私もいつかあのアララト山に行きたいものだ。


 昨日の日本経済新聞から。
 「天才はいかにうつをてなずけるか」アンソニー・ストー著
  20年生まれの医師で01年に他界。今井幹晴訳。求龍堂2800円

 闇がどこまでも続いたら光を求める。
心の闇が光をもたらす。弱さがある場では大きな強さであると発見する。
心の闇が天才な偉業の素地になってると気がつく。
原題は「チャーチルの黒犬」。ナチスの攻撃でほとんど壊滅のイギリスの苦境を救ったチャーチルが子供の頃から心の中に抱えていた黒犬。それが彼のうつ病でその病に抗うためにものを書き、絵を描く彼の人生の絶頂期が大戦の英雄の時だったという。
                 東京国際大学教授 妙木 浩之の文より

アララト山の聖母の絵は虐殺に傷つく世界の人に祈りと救いを与えてるにちがいない。
例えアーティストが黒犬に噛まれてしまってもだ。


 今、チェックするとDVDがでていたので、早速オーダーしました。

中国の孫さんから贈り物が届いた。

今、「国際郵便です!」よって郵便やさんがベルを押したので「誰からかしら?」と出てみたら、この間の船の中で篆刻と書の軸2本を戴いた孫さんからだった。立派な箱に入っていて、大振りな扇だ。
表には墨絵。裏は般若心経典が丁寧に書いてあった。父の88歳のお祝いにとのことだ。





 そのとき、私は「富士コノハナサクヤヒメ絵本」のため絵を描いていた。


そして、孫さんの印を押していたところである。冒頭のイザナギとイザナミが八島を作るところだがなんとも表現できない摩訶不思議な世界だ。これから5月31日かで狂わなければ!

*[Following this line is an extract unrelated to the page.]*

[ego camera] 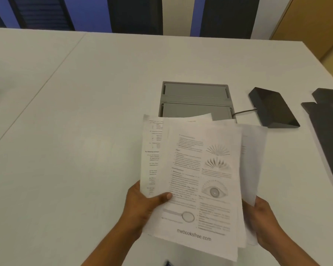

メールはしない孫さんだけれどテレパシーのようなシンクロでお互いに尽くしあっていたのは嬉しいですね。

母親イザナミの命が火神を産んだとき死んでよ黄泉の国へ行く。子殺しは母殺しの原型が。
神話の世界もCoffinになった。2000年春、枝垂れ桜の咲くボストンのマウント・オーバンセメタリーで撮影。

私は少数民族のお人形を買って飾っている。
可愛くて楽しい表情だ。こんなに豊かな色彩感覚を持った都家族の人たちの幸福を祈るばかりだ。